_What is being asked_
The full listing should be set down again without a single alteration.

========

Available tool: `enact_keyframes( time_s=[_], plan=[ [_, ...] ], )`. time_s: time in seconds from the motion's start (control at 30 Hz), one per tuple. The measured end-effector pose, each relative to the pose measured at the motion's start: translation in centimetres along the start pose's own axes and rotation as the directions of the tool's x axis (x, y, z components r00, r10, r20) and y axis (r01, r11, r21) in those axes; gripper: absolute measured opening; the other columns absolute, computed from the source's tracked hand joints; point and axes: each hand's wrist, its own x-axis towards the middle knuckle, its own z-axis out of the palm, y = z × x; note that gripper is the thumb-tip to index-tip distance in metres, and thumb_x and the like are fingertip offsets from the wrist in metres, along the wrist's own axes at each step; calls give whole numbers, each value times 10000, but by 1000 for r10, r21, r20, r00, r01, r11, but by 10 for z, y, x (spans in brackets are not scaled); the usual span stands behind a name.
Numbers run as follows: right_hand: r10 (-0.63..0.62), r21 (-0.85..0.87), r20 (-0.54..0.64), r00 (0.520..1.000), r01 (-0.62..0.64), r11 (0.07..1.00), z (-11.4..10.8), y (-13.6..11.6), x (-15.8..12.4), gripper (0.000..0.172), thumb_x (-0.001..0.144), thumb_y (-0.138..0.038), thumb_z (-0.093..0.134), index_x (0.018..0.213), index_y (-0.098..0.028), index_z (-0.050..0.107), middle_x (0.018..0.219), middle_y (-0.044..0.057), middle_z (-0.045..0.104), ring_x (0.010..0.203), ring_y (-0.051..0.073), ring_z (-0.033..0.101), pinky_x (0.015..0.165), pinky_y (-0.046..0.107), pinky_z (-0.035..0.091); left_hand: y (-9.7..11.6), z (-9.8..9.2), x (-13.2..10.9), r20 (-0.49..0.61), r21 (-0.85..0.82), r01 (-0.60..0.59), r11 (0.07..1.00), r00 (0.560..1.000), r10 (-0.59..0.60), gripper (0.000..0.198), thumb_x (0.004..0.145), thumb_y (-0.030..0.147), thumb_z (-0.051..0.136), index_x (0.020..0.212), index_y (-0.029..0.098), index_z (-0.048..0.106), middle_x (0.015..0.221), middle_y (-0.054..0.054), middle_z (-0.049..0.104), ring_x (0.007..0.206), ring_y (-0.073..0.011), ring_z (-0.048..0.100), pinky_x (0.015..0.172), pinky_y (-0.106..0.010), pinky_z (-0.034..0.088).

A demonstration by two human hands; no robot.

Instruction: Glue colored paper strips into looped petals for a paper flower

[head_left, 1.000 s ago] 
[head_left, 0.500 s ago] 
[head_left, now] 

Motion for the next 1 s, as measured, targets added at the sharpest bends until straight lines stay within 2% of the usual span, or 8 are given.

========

_Expected answer_
Available tool: `enact_keyframes( time_s=[_], plan=[ [_, ...] ], )`. time_s: time in seconds from the motion's start (control at 30 Hz), one per tuple. The measured end-effector pose, each relative to the pose measured at the motion's start: translation in centimetres along the start pose's own axes and rotation as the directions of the tool's x axis (x, y, z components r00, r10, r20) and y axis (r01, r11, r21) in those axes; gripper: absolute measured opening; the other columns absolute, computed from the source's tracked hand joints; point and axes: each hand's wrist, its own x-axis towards the middle knuckle, its own z-axis out of the palm, y = z × x; note that gripper is the thumb-tip to index-tip distance in metres, and thumb_x and the like are fingertip offsets from the wrist in metres, along the wrist's own axes at each step; calls give whole numbers, each value times 10000, but by 1000 for r10, r21, r20, r00, r01, r11, but by 10 for z, y, x (spans in brackets are not scaled); the usual span stands behind a name.
Numbers run as follows: right_hand: r10 (-0.63..0.62), r21 (-0.85..0.87), r20 (-0.54..0.64), r00 (0.520..1.000), r01 (-0.62..0.64), r11 (0.07..1.00), z (-11.4..10.8), y (-13.6..11.6), x (-15.8..12.4), gripper (0.000..0.172), thumb_x (-0.001..0.144), thumb_y (-0.138..0.038), thumb_z (-0.093..0.134), index_x (0.018..0.213), index_y (-0.098..0.028), index_z (-0.050..0.107), middle_x (0.018..0.219), middle_y (-0.044..0.057), middle_z (-0.045..0.104), ring_x (0.010..0.203), ring_y (-0.051..0.073), ring_z (-0.033..0.101), pinky_x (0.015..0.165), pinky_y (-0.046..0.107), pinky_z (-0.035..0.091); left_hand: y (-9.7..11.6), z (-9.8..9.2), x (-13.2..10.9), r20 (-0.49..0.61), r21 (-0.85..0.82), r01 (-0.60..0.59), r11 (0.07..1.00), r00 (0.560..1.000), r10 (-0.59..0.60), gripper (0.000..0.198), thumb_x (0.004..0.145), thumb_y (-0.030..0.147), thumb_z (-0.051..0.136), index_x (0.020..0.212), index_y (-0.029..0.098), index_z (-0.048..0.106), middle_x (0.015..0.221), middle_y (-0.054..0.054), middle_z (-0.049..0.104), ring_x (0.007..0.206), ring_y (-0.073..0.011), ring_z (-0.048..0.100), pinky_x (0.015..0.172), pinky_y (-0.106..0.010), pinky_z (-0.034..0.088).

A demonstration by two human hands; no robot.

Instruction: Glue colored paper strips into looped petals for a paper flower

[head_left, 1.000 s ago] 
[head_left, 0.500 s ago] 
[head_left, now] 

Motion for the next 1 s, as measured, targets added at the sharpest bends until straight lines stay within 2% of the usual span, or 8 are given.

The response to this exercise is done.